Anyway, it's a public holiday today, and our church had visitation from the university students in Kampar. We had so much fun together. After that, we had lunch. Everything was wonderful until evening. I mean, it wasn't because of the Kampar students. They left after lunch. What I mean is when my room mate is back from his hometown.
I don't know how to explain. It's so weird. When he's back, my heart felt heavy. I was very unhappy. No... I don't hate him. I'm not angry at him. But it's just weird. I felt much happier without him around. As if I'm in control. But then, I'm not competing for name and fame with him. I don't know. But good that I can control my emotions and not letting it out. Just rationalise
and analyse the reason I had those feelings.

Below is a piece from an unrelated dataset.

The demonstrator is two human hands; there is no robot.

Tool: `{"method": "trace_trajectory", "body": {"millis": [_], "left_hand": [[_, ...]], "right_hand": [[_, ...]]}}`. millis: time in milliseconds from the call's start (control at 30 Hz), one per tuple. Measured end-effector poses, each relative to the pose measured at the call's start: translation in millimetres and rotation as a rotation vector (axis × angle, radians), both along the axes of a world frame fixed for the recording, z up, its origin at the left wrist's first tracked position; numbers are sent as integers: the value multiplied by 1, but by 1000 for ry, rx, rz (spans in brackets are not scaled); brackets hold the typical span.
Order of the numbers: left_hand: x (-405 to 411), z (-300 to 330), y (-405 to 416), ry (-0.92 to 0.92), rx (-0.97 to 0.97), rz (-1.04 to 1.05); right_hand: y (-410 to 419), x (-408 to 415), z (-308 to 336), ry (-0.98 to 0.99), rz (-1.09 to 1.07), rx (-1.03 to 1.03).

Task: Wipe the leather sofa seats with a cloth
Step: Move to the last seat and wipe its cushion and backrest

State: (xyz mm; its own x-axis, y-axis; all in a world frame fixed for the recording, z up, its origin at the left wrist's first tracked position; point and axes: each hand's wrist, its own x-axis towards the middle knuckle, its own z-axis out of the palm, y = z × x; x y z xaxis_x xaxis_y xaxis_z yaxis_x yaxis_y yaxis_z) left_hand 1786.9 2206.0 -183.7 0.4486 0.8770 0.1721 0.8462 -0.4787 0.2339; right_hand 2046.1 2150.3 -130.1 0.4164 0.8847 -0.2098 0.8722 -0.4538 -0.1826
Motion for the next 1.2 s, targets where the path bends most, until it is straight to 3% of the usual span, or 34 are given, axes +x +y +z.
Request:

Luckily, a TESL friend invited me for dinner. Met some other friends and we sat together. My mood turned better. I guess I'm friend-dependant. It's not good because it shows that I'm insecure. Whatever it is, I hope that I won't give up and give in to the bleak moments in life. It's not as bad as I see.
Andrew.. You are so mean... He's still your roommate...
ReplyDeletenot mean. i just dont know how to describe. and i dont think i want to justify myself. just learn to forgive and forget and move on like good ol' friends.
ReplyDeleteYeah. Remember the formula of forgiveness, 70x7 times. May God Bless.